• _YOUR ASSIGNMENT_:
Your task is to reproduce, exactly and only, the lines running from the line containing "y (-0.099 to" to the end of the data below, both included.

━━━━━━

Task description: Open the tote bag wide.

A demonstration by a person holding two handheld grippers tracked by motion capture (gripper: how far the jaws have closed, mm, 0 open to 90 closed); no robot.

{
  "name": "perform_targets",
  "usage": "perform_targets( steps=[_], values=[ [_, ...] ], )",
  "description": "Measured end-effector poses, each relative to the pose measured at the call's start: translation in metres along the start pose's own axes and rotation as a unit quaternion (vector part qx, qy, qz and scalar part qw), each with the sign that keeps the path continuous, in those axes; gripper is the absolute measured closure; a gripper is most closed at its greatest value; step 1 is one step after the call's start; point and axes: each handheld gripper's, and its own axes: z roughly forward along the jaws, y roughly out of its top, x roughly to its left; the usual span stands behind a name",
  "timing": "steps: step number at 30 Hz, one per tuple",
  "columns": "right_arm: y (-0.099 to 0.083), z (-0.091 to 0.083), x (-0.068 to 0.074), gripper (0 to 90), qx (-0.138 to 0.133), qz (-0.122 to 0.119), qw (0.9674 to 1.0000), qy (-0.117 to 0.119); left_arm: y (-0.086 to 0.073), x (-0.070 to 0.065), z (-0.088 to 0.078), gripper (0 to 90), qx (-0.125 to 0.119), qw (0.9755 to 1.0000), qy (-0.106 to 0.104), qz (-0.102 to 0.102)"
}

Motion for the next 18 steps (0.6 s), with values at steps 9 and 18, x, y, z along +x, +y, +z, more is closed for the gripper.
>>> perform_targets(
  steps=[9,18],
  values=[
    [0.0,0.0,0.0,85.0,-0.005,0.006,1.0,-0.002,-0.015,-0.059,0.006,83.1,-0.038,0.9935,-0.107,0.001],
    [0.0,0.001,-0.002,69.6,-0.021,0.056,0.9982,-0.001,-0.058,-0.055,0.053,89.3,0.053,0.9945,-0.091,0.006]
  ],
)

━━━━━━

• _RESPONSE AREA_:
  "columns": "right_arm: y (-0.099 to 0.083), z (-0.091 to 0.083), x (-0.068 to 0.074), gripper (0 to 90), qx (-0.138 to 0.133), qz (-0.122 to 0.119), qw (0.9674 to 1.0000), qy (-0.117 to 0.119); left_arm: y (-0.086 to 0.073), x (-0.070 to 0.065), z (-0.088 to 0.078), gripper (0 to 90), qx (-0.125 to 0.119), qw (0.9755 to 1.0000), qy (-0.106 to 0.104), qz (-0.102 to 0.102)"
}

Motion for the next 18 steps (0.6 s), with values at steps 9 and 18, x, y, z along +x, +y, +z, more is closed for the gripper.
>>> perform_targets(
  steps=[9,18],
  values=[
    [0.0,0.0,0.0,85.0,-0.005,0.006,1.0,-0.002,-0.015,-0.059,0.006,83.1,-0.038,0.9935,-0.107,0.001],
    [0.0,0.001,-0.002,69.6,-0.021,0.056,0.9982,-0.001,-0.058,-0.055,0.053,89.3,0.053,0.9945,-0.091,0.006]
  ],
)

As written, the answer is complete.